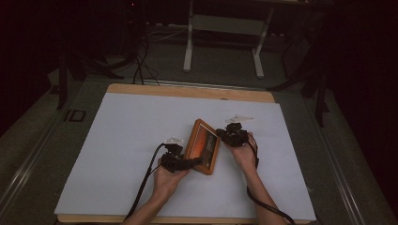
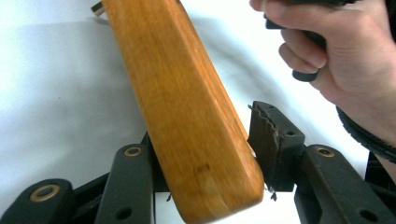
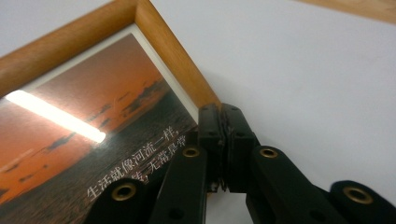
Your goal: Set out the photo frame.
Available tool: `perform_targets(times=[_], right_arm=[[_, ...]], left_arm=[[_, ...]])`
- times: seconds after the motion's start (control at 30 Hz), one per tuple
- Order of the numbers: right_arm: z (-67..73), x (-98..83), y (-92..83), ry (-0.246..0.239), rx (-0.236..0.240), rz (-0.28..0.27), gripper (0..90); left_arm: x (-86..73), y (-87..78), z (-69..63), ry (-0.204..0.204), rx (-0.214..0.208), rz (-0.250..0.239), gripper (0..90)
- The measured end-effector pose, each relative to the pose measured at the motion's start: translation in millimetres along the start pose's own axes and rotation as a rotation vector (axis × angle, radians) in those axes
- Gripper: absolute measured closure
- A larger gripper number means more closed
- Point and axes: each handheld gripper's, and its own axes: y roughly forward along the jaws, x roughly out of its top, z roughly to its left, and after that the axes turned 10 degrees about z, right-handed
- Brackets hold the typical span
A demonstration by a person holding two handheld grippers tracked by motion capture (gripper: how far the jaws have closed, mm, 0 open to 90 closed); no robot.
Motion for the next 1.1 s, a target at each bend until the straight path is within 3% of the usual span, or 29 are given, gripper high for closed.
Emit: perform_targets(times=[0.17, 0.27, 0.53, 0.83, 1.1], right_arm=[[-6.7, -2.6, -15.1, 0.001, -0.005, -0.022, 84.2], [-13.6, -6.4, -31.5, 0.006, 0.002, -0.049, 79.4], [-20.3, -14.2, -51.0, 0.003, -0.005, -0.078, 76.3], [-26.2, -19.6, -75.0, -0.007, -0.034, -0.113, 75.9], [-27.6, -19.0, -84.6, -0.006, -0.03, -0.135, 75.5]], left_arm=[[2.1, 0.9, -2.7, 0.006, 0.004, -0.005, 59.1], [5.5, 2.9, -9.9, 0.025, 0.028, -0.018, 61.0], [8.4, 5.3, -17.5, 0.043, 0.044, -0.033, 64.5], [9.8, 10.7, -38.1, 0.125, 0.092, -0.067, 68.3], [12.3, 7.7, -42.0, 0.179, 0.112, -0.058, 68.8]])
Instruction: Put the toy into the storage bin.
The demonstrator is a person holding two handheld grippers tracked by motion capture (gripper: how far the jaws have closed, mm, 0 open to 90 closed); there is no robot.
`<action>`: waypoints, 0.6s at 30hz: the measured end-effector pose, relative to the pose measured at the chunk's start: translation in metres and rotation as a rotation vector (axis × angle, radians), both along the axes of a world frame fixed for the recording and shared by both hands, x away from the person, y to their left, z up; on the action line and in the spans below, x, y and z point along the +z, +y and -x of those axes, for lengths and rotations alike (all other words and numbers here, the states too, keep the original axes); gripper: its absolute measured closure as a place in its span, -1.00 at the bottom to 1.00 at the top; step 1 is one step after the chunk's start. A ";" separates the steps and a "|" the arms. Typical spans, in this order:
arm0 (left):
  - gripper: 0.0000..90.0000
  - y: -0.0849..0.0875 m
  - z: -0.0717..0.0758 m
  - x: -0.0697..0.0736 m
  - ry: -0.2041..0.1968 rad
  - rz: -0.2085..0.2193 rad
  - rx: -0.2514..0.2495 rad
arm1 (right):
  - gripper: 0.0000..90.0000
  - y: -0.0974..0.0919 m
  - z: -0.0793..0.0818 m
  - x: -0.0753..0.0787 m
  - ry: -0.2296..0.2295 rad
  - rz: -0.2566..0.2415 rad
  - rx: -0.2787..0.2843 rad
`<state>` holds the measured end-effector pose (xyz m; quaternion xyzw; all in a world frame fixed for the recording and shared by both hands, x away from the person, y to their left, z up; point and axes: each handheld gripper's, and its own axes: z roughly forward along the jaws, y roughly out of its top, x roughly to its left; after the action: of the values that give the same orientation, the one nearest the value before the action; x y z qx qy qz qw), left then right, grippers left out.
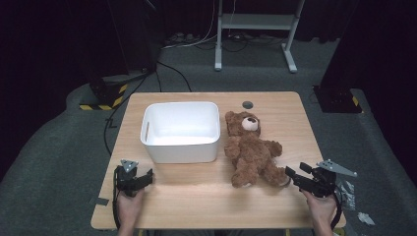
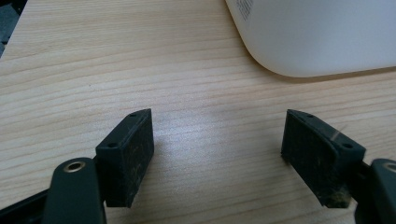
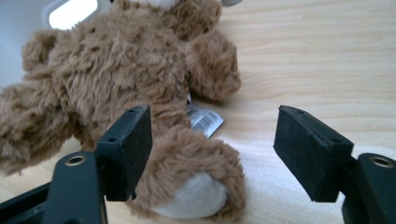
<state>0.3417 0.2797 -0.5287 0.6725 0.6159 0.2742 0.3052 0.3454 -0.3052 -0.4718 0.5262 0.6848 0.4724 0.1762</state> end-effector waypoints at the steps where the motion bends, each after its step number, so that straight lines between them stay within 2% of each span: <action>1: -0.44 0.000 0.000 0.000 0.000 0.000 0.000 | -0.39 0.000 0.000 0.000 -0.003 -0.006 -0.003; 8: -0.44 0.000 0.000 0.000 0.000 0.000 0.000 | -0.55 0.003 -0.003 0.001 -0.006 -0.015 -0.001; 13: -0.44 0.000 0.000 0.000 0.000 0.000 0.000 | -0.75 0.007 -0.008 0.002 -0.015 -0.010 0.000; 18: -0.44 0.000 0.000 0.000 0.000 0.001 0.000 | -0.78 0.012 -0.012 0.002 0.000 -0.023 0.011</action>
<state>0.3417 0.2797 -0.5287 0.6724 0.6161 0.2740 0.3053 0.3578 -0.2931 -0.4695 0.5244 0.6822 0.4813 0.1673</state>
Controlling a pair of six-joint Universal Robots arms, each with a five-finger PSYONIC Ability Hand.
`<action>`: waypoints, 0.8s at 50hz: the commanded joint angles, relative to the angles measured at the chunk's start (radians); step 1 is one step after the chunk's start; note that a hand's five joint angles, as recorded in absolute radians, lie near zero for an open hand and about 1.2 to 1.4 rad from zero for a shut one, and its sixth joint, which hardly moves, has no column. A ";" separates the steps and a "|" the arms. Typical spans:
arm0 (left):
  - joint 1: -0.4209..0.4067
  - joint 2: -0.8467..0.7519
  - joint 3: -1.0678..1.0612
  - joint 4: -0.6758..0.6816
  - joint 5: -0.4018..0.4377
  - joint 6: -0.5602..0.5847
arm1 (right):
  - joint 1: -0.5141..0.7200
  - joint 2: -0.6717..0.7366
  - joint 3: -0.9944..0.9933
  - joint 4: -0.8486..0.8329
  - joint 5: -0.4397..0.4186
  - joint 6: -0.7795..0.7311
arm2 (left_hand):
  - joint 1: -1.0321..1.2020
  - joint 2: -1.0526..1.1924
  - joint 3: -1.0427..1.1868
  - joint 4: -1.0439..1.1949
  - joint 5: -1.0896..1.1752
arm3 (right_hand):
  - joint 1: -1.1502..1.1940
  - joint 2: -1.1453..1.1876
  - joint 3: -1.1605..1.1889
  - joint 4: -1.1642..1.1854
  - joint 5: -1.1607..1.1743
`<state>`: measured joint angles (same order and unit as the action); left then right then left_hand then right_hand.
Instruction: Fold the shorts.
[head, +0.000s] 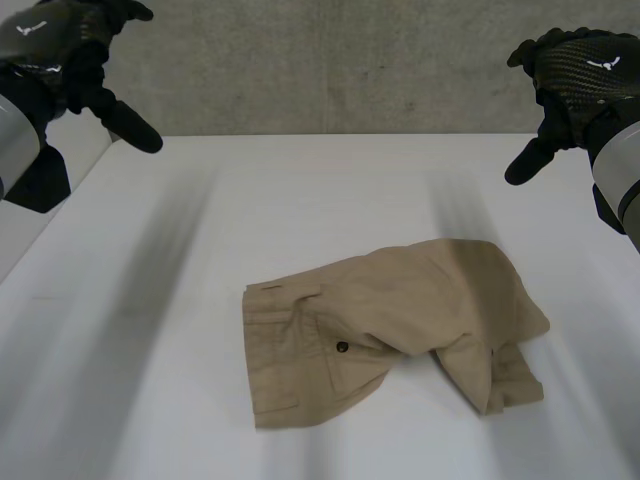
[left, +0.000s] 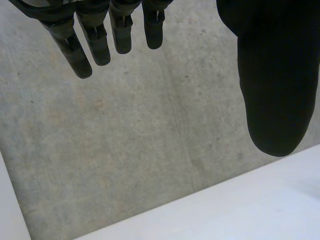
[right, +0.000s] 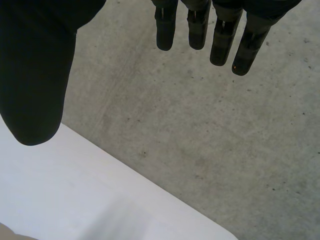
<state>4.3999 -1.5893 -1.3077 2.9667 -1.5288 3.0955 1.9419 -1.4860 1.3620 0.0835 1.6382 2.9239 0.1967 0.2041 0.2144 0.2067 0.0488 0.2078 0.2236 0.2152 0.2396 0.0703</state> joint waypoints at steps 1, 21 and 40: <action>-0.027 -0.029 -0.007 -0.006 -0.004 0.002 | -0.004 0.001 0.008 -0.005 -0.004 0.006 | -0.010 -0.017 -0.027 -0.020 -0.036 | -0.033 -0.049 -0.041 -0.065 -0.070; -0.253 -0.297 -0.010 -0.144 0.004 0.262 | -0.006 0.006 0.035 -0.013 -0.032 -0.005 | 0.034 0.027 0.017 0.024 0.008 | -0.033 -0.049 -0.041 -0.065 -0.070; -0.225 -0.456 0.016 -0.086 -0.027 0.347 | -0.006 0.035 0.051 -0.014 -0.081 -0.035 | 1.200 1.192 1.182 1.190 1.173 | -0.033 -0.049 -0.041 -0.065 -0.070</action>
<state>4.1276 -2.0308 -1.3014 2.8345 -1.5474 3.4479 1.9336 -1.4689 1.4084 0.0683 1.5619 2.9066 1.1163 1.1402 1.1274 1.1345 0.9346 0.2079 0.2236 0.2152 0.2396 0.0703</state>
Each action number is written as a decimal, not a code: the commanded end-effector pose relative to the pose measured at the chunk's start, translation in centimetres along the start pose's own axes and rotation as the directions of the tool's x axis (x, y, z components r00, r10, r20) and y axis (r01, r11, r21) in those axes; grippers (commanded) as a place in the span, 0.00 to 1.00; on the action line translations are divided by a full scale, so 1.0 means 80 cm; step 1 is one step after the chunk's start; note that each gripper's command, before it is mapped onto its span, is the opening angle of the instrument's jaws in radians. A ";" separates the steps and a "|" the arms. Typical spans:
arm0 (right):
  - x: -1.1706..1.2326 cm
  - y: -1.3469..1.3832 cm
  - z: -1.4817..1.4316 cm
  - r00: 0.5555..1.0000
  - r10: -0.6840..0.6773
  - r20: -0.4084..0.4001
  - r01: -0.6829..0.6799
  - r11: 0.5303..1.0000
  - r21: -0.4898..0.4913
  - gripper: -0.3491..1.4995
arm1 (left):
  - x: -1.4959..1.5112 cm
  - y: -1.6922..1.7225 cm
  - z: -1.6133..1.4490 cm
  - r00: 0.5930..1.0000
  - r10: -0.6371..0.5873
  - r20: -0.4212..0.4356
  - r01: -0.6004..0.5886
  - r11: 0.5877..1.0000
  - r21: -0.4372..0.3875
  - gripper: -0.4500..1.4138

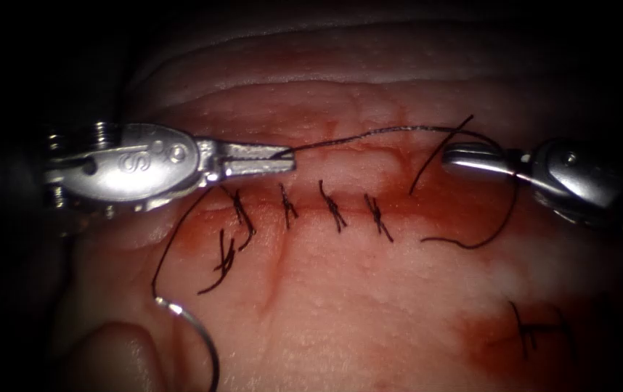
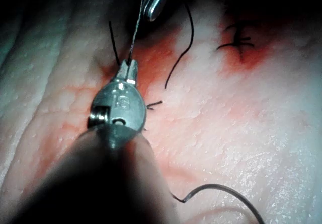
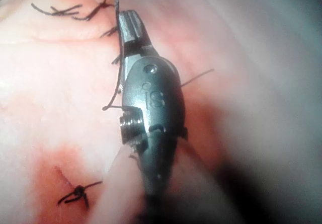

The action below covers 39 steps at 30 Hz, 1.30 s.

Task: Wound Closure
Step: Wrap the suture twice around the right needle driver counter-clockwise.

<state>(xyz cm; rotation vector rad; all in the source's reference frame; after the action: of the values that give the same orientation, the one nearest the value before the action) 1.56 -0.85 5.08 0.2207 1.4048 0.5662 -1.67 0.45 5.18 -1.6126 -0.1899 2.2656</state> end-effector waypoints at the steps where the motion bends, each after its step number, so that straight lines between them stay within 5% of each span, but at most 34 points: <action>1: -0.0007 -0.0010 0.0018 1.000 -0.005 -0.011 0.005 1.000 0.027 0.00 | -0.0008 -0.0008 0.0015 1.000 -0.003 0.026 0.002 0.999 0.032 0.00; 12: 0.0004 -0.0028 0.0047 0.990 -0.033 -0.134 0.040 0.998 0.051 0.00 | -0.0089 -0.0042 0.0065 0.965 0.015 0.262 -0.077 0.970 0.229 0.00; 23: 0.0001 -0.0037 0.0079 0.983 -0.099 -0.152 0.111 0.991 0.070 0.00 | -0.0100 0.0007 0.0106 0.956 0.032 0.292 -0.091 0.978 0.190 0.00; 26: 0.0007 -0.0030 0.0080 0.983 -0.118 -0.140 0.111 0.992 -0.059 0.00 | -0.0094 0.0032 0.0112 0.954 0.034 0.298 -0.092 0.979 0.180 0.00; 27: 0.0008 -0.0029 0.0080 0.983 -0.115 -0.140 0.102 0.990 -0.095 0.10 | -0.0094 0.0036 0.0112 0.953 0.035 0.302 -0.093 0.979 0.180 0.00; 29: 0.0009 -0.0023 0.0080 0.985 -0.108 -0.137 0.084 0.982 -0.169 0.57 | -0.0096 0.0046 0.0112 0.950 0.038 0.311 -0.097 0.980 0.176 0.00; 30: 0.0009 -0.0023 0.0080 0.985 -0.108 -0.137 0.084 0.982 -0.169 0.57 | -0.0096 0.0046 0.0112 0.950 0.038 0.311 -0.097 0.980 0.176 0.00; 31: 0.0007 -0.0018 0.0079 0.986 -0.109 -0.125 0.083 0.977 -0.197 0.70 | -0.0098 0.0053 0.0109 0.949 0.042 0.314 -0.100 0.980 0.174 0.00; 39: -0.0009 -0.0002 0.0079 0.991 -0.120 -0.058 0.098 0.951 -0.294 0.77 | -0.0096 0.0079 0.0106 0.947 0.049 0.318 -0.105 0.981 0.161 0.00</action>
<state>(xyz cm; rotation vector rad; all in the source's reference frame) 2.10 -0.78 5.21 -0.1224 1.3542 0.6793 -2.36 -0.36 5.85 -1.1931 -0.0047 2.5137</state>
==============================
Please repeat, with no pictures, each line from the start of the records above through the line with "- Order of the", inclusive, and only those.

**Answer box:**
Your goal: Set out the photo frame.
Available tool: `perform_targets(times=[_], right_arm=[[_, ...]], left_arm=[[_, ...]])`
- times: seconds after the motion's start (control at 30 Hz), one per tuple
- Order of the numbers: right_arm: z (-67..73), x (-98..83), y (-92..83), ry (-0.246..0.239), rx (-0.236..0.240), rz (-0.28..0.27), gripper (0..90); left_arm: x (-86..73), y (-87..78), z (-69..63), ry (-0.204..0.204), rx (-0.214..0.208), rz (-0.250..0.239), gripper (0..90)

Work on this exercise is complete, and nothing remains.